Scan the material for the word "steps", then return every line where it appears.

Supplied information:
Segment Open

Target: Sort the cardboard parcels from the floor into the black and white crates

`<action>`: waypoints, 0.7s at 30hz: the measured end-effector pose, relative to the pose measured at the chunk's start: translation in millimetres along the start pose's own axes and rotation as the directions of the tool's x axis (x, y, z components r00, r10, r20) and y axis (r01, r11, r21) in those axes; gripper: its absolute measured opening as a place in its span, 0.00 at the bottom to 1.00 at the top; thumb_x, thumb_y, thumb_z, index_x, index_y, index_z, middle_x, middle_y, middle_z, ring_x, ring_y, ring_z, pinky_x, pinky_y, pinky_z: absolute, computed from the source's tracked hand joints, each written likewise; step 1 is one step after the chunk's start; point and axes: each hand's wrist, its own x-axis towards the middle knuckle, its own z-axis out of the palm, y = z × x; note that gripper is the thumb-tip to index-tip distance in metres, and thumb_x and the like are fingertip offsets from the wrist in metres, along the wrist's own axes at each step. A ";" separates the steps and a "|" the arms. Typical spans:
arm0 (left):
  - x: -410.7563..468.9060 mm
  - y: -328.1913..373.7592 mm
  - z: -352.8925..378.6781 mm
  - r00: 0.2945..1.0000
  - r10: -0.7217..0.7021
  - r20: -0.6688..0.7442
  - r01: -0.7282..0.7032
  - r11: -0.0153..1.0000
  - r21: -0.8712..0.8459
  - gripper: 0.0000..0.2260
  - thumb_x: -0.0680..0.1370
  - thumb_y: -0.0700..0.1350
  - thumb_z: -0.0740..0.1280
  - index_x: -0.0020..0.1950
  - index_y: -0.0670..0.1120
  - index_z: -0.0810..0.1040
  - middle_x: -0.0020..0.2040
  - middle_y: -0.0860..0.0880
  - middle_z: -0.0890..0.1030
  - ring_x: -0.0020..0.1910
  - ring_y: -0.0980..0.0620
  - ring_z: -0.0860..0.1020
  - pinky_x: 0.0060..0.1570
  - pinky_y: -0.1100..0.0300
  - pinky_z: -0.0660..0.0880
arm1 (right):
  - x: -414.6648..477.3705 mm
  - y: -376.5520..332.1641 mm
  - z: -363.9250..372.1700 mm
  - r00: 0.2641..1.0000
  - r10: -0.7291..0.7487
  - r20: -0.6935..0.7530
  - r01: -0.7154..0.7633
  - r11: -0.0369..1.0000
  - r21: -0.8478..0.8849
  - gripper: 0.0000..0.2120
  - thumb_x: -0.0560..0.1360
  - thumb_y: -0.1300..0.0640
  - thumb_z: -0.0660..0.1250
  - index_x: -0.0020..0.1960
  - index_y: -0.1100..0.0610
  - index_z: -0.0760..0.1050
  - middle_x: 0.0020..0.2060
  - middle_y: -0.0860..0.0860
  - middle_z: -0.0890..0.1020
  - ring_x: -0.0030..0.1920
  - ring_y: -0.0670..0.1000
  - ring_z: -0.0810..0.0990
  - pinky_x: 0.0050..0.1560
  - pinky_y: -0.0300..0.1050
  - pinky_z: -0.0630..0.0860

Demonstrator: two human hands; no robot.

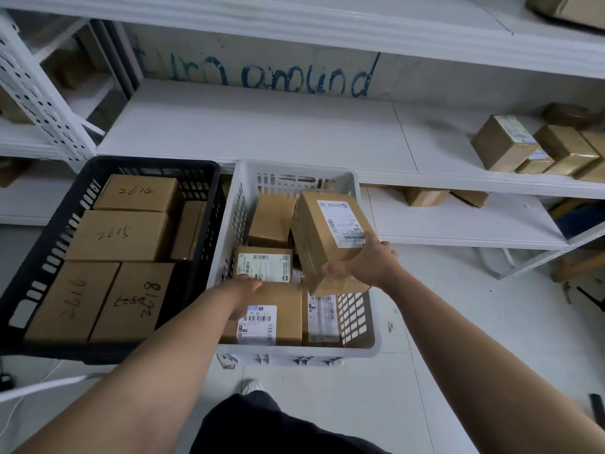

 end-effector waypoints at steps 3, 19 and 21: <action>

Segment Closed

Written answer:
`<action>`: waypoints, 0.7s at 30hz: the measured end-effector pose, relative to the pose measured at the chunk's start: translation in millimetres along the start pose's own axes and rotation as the directions of the tool's x axis (x, y, z components r00, r10, r20) and y axis (r01, r11, r21) in those axes; gripper: its absolute measured opening as a place in its span, 0.00 at the bottom to 1.00 at the top; thumb_x, thumb_y, thumb_z, index_x, index_y, index_z, middle_x, middle_y, middle_z, ring_x, ring_y, ring_z, pinky_x, pinky_y, pinky_z: absolute, computed from the source's tracked hand joints, each written likewise; step 1 is one step after the chunk's start; point and axes: each hand's wrist, its own x-axis towards the middle knuckle, its own z-axis out of the palm, y = z × x; note that gripper is the thumb-tip to index-tip distance in metres, and thumb_x and the like are fingertip offsets from the wrist in metres, along the wrist's own axes at each step. A ";" separates the steps and a "|" the arms. Typical spans:
 end-effector waypoints at steps 3, 19 and 21: <action>

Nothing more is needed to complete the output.